As Texas sweltered last month under a weekslong, record-breaking heat wave, the state passed a law that will eliminate mandatory water breaks for construction workers in cities where such ordinances had been in place to protect people from extreme heat.

Now, backlash is brewing.

House Bill 2127 passed the state Legislature and Gov. Greg Abbott promptly signed it into law on June 14. The bill, which goes into effect in September, strips construction workers in Austin and Dallas of the right to water breaks every four hours and time to rest in the shade while on the job.

The new law comes as Texas endured threestraight weeks of high humidity and triple-digit temperatures in June. Such intense and long-lasting heat waves are expected to become more common in a warming world, climate scientists have said.

Backlash to the legislation is mounting. Earlier this week, the city of Houston filed a lawsuit that seeks to block the state law and have it declared “unconstitutional.”

The measure has been nicknamed the “Death Star” bill because it broadly pre-empts legislation at the local government level if it clashes with state law. The bill covers eight areas of government — including labor, business and agriculture — overturning local ordinances that are already in place and preventing local governments from passing new ones if they conflict or deviate from state regulations.

The legislation aims to address “a patchwork of regulations that apply inconsistently across this state.”

Houston Mayor Sylvester Turner said in a statement that the law undercuts the “ability to govern at the level closest to the people.”

“Houston will fight so its residents retain their constitutional rights and have immediate local recourse to government,” Turner said in the statement.

Ana Gonzalez, deputy director of politics and policy at the Texas AFL-CIO, a labor federation of 240,000 union members in the state, said the bill “attacks local democracy,” adding that it will have “a huge impact and many unintended consequences to the way we govern at the local level.”
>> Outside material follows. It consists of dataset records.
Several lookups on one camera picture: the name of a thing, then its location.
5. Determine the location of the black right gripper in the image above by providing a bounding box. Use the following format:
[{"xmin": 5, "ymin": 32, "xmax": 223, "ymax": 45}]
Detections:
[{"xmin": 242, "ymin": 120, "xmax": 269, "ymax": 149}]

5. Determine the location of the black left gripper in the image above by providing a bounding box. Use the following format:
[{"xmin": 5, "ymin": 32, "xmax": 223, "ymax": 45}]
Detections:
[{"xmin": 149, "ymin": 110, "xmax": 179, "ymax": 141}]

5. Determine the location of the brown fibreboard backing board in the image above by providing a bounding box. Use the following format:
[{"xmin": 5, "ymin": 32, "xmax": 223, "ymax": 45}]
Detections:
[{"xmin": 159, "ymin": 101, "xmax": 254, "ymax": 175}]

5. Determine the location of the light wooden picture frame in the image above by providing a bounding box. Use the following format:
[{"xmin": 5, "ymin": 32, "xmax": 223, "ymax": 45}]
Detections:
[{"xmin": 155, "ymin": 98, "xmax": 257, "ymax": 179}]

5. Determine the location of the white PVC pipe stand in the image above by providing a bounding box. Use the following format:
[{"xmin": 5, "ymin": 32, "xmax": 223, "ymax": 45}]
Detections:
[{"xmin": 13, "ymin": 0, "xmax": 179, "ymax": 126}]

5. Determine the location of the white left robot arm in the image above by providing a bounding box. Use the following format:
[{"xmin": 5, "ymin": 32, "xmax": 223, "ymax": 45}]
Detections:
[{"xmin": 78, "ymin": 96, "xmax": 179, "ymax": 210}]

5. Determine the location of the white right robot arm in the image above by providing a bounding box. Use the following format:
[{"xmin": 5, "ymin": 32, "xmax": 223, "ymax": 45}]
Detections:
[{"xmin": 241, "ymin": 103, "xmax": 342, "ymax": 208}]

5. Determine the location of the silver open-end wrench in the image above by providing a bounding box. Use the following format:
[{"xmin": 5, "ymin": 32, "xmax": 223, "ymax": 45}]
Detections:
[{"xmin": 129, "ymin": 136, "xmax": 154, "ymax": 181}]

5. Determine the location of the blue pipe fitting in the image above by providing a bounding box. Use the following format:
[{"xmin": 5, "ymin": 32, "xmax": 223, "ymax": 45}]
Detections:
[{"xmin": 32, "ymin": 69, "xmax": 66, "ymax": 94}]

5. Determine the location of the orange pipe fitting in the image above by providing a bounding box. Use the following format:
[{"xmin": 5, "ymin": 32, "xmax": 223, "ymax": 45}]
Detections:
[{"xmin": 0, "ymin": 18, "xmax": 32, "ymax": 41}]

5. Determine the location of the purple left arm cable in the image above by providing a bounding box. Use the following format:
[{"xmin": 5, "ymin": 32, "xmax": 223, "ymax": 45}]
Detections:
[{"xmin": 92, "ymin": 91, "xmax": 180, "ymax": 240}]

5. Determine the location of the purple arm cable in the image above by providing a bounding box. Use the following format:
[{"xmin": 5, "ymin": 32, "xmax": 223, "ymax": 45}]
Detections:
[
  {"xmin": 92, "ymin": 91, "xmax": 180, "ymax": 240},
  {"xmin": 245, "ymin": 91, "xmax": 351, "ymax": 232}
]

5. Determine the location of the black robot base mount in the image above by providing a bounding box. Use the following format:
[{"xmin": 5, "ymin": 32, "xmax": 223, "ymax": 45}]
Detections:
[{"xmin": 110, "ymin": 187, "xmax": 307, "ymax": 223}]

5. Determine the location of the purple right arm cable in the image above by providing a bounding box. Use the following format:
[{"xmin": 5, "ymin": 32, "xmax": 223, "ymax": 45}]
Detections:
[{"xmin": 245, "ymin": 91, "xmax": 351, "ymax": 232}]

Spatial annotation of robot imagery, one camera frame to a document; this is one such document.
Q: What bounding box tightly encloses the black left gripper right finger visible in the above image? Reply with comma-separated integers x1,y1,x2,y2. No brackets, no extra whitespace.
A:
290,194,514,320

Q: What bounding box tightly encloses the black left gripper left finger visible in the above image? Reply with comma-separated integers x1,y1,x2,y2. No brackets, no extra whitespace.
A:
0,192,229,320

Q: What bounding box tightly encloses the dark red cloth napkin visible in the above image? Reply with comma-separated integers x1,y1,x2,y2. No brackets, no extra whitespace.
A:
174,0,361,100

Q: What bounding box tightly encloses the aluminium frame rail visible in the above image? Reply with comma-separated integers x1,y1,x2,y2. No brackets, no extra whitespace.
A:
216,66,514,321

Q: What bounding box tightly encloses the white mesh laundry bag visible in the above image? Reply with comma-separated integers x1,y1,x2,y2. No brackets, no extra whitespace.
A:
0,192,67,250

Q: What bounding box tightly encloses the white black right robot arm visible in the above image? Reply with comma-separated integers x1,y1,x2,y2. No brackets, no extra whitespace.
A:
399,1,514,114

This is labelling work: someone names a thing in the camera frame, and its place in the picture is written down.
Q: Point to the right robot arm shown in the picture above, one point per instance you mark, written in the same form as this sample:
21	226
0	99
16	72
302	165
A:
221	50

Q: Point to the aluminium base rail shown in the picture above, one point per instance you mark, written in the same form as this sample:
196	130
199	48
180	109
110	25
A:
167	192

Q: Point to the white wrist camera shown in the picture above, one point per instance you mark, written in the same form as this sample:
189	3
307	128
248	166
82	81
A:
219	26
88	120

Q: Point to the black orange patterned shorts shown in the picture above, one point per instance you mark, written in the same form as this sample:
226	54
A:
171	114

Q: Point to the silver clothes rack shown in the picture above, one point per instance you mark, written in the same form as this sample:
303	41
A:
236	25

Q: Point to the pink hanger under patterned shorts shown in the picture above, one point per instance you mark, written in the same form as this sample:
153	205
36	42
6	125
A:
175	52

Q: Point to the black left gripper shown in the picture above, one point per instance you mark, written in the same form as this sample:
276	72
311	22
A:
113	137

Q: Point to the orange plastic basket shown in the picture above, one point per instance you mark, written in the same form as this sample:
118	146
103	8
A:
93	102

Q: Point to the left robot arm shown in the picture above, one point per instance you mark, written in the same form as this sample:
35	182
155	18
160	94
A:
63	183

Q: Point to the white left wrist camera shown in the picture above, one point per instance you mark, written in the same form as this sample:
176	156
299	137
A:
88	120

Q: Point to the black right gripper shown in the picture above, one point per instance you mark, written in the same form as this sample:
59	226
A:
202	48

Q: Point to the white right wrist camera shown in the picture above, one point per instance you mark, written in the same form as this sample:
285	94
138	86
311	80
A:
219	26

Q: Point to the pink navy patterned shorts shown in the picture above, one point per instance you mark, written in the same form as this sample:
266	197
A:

Beyond the political implications, eliminating guaranteed water breaks could create dangerous working conditions for construction workers during heat waves. Extreme heat events have been associated with upticks in cardiovascular, respiratory and kidney diseases, and heat causes more deaths across the U.S. each year than any other weather event, according to the National Weather Service.

Last month’s heat wave caused at least 13 deaths in Texas, according to health officials. A 46-year-old construction worker in the Houston area also died on June 16 after collapsing while working in the extreme heat, as reported by the Houston Chronicle.

“This is an emergency,” Gonzalez said. “Texas is the deadliest state when it comes to construction, where one worker dies every three days in our state.”

A local ordinance was passed in Austin in 2010 that guarantees outdoor workers a break of at least 10 minutes every four hours to rest and hydrate. Dallas followed suit in 2015 with a similar ordinance.

Gonzalez said scrapping mandatory water breaks under House Bill 2127 “creates a floor for employers” and sets a worrying new standard.

“This law is not only inhumane, but it’s also very dangerous,” she said.